- The paper introduces psychological assessment frameworks for LLMs by adapting traditional tools and tailored datasets.
- It employs empirical evaluations to highlight LLMs' variability in personality, consistency, and task performance.
- The study demonstrates LLMs' potential in simulating human roles and enhancing human-AI interaction in complex scenarios.
Introduction
The increasing deployment of LLMs in human-centered applications necessitates a comprehensive understanding of their psychological traits. This paper systematically reviews the integration of psychological theories into LLM evaluation, aiming to address the gap in existing literature regarding the psychological assessment tools suitable for LLMs. The review covers six key dimensions: assessment tools, LLM-specific datasets, evaluation metrics, empirical findings, personality simulation methods, and behavior simulation. The analysis highlights the variability in LLMs' psychological profiles across different tasks and settings.
Figure 1: Overview of Psychological Traits and Human Simulations in LLMs.
Traditional psychological assessment tools, such as the Myers-Briggs Type Indicator (MBTI), Big Five Inventory (BFI), and Short Dark Triad (SD-3), have been adapted for evaluating LLMs. These tools assess various personality dimensions, such as extraversion and openness, by employing methods like forced-choice item formats and Likert scales. Despite their use, challenges arise due to potential mismatches between these tools and LLMs' capabilities.
Figure 2: An illustration showing the relationship between Personality, Emotion, Mental Health, and Theory of Mind.
LLM-Specific Datasets
Recent advancements have led to the development of specialized datasets tailored for LLMs, facilitating more nuanced evaluations of their psychological attributes. For instance, the Machine Personality Inventory (MPI) employs personality trait assessment to quantitatively evaluate LLMs, while the TRAIT dataset expands conventional tests by incorporating diverse real-world scenarios.
Figure 3: An example of Imposing Memory Test.
Consistency and Stability
The consistency and stability of LLMs in psychological assessments are crucial for reliable evaluations. Consistency relates to the models' reproducibility of similar outputs in similar conditions, while stability examines changes in psychological characteristics across different model states, such as before and after fine-tuning.
Figure 4: Key Dimensions in LLMs' Psychological Assessment: Consistency vs. Stability.

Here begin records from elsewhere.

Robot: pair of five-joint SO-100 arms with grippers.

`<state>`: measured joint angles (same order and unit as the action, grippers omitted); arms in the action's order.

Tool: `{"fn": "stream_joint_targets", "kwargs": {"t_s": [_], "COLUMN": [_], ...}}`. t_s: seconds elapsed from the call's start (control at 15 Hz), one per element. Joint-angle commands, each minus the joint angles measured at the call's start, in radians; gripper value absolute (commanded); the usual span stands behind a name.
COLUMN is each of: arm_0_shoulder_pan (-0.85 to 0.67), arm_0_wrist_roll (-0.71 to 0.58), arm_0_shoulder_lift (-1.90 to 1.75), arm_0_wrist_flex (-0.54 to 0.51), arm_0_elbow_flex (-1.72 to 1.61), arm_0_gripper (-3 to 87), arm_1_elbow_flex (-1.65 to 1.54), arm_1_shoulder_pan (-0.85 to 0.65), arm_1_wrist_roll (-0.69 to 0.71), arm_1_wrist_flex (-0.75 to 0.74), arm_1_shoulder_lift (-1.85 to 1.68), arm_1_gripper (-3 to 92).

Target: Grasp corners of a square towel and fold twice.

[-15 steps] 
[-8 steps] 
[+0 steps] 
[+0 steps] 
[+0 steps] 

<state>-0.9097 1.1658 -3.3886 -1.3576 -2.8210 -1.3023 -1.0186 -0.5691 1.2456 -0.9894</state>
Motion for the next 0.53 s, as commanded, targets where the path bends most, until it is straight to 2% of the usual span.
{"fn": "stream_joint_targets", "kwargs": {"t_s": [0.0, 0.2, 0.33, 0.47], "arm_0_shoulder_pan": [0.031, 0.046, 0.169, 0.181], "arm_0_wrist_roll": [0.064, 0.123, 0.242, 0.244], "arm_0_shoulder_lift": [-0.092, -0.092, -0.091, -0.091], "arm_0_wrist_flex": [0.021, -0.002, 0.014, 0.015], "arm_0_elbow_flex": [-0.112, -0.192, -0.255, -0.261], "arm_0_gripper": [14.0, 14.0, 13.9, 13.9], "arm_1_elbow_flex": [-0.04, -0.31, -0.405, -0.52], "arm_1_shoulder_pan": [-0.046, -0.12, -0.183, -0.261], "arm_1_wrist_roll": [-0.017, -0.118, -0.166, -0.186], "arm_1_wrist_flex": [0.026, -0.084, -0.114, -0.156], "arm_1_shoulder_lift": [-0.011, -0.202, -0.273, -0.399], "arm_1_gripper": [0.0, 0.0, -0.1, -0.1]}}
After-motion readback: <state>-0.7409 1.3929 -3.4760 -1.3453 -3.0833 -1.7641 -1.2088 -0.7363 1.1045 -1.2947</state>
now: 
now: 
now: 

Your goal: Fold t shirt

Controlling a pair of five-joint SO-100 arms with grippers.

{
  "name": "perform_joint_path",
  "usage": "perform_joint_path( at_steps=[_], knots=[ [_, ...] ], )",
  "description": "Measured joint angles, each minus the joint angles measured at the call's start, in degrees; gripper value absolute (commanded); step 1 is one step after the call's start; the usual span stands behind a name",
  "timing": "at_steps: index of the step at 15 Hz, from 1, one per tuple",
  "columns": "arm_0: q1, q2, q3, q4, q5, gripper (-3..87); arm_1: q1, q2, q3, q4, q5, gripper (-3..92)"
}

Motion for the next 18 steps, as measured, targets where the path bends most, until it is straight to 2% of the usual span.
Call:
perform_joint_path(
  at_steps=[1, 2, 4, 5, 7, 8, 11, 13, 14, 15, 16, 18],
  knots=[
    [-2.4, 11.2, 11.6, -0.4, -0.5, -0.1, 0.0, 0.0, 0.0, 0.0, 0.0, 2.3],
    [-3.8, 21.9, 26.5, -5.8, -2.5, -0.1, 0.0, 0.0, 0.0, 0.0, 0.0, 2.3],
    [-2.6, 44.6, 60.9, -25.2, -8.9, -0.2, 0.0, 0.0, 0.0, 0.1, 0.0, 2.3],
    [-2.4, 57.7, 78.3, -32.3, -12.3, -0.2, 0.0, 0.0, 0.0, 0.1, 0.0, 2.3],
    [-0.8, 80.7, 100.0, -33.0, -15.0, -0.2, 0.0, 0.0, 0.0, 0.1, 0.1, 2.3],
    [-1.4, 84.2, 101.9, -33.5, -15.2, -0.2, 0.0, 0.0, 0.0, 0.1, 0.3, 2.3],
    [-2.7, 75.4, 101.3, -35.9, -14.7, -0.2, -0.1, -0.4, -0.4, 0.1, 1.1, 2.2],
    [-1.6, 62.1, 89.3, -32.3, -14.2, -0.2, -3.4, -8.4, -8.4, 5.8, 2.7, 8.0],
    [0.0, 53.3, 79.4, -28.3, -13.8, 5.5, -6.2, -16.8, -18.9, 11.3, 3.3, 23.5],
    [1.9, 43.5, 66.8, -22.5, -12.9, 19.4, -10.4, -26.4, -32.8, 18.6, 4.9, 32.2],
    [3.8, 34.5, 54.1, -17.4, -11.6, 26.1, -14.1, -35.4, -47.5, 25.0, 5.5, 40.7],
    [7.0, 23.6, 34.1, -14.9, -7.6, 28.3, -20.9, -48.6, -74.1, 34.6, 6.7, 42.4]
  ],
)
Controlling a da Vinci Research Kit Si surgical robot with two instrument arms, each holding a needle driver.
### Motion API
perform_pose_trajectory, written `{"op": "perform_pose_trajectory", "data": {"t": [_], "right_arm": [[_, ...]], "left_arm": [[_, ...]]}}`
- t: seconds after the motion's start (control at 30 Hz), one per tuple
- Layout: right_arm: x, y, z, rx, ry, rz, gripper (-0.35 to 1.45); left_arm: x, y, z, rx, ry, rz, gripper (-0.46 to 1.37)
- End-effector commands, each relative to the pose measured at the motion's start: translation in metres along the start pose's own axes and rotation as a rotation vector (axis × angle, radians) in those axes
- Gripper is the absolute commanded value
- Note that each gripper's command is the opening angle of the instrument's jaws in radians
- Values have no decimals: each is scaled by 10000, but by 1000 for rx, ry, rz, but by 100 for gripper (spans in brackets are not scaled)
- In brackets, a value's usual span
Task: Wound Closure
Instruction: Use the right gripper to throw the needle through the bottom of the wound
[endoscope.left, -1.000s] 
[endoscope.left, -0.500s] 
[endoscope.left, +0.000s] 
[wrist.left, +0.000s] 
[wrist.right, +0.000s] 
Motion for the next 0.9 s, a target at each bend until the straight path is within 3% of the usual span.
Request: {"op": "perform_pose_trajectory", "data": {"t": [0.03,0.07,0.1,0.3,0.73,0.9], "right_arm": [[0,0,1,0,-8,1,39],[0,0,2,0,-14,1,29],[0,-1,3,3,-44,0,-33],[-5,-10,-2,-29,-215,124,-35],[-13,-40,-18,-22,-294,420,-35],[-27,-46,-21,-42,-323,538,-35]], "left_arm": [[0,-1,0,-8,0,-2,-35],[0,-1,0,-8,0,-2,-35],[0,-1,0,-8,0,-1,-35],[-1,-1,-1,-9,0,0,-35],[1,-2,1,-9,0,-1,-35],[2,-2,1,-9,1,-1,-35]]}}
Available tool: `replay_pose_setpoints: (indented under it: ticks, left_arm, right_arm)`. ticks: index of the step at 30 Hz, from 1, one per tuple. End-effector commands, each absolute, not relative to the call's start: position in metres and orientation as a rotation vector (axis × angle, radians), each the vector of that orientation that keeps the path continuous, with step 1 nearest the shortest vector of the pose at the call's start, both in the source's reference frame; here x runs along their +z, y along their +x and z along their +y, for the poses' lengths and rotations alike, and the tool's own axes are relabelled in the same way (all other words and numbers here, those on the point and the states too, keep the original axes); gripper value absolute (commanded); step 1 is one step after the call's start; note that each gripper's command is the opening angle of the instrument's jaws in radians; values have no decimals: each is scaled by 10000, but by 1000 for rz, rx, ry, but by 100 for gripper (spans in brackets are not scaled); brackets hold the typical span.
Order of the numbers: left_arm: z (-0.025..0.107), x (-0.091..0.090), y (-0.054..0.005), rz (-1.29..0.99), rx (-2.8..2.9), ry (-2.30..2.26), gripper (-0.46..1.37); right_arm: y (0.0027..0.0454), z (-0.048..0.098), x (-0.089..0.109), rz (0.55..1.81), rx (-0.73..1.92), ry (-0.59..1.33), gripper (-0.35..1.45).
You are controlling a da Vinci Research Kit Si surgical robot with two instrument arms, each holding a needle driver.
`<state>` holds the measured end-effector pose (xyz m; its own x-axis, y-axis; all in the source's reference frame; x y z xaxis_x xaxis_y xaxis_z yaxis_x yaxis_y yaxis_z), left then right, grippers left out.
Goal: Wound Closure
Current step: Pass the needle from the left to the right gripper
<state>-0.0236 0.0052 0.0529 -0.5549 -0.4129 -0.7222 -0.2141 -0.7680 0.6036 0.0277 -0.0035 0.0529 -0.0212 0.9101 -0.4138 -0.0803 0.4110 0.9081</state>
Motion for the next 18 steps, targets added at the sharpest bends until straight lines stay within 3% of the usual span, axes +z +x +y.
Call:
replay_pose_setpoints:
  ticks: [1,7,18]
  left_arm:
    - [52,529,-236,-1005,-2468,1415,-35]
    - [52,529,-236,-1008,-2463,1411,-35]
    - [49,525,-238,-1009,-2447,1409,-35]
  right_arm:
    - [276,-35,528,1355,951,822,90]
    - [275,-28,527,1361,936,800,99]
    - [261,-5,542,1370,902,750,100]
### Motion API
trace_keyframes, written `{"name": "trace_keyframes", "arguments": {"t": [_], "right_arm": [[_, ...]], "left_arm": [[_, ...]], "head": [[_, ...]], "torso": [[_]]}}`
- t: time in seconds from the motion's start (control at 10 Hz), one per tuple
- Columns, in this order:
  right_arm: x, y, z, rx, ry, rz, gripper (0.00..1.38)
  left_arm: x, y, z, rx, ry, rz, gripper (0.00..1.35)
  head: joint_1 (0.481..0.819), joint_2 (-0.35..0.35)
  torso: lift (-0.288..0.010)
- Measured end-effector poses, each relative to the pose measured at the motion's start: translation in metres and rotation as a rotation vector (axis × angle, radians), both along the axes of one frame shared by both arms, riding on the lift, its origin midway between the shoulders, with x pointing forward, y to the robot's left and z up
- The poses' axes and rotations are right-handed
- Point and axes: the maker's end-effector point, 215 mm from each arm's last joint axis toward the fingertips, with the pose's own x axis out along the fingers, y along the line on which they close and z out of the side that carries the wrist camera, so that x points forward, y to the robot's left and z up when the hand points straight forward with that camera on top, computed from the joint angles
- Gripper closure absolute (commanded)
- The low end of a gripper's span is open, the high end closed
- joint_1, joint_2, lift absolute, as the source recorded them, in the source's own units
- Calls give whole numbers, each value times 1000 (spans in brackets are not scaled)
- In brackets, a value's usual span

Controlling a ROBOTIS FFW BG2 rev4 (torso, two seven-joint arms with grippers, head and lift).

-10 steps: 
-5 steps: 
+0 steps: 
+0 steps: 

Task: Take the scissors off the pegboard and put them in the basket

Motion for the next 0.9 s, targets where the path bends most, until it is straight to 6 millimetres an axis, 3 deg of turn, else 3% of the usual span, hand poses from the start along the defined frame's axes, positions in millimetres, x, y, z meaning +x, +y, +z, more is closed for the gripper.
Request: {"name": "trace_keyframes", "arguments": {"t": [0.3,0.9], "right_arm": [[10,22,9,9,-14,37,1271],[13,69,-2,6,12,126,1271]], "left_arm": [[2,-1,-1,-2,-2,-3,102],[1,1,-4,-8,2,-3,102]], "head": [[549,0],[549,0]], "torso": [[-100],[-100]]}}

Psychological Analysis of LLMs
The evaluation of LLMs such as GPT-4, LLaMA, and Mistral across psychological dimensions reveals strengths in specific areas like Theory of Mind (ToM) and emotional intelligence, while underscoring limitations in complex reasoning tasks. This disparity indicates the potential for improvement through enhanced training and dataset refinement.
Personality Simulation and Human Role Simulation
Research into personality simulation techniques, such as editing and prompting, shows promise in steering LLMs towards exhibiting specific personality traits. Moreover, LLMs demonstrate capabilities in simulating human roles through social experiment simulations, game-based interactions, and negotiation tasks, offering insights into human-like decision-making processes.
Figure 5: Three Types of Human Role Simulation by LLMs.
Conclusion
The integration of psychological assessment frameworks in LLMs holds significant potential for advancing AI-human interaction. Future research should focus on refining assessment tools to handle complex social reasoning and emotional intelligence tasks more effectively, ensuring consistent and stable personality representations. By bridging the gap between human psychological constructs and artificial intelligence, LLMs can play a pivotal role in socially sensitive applications.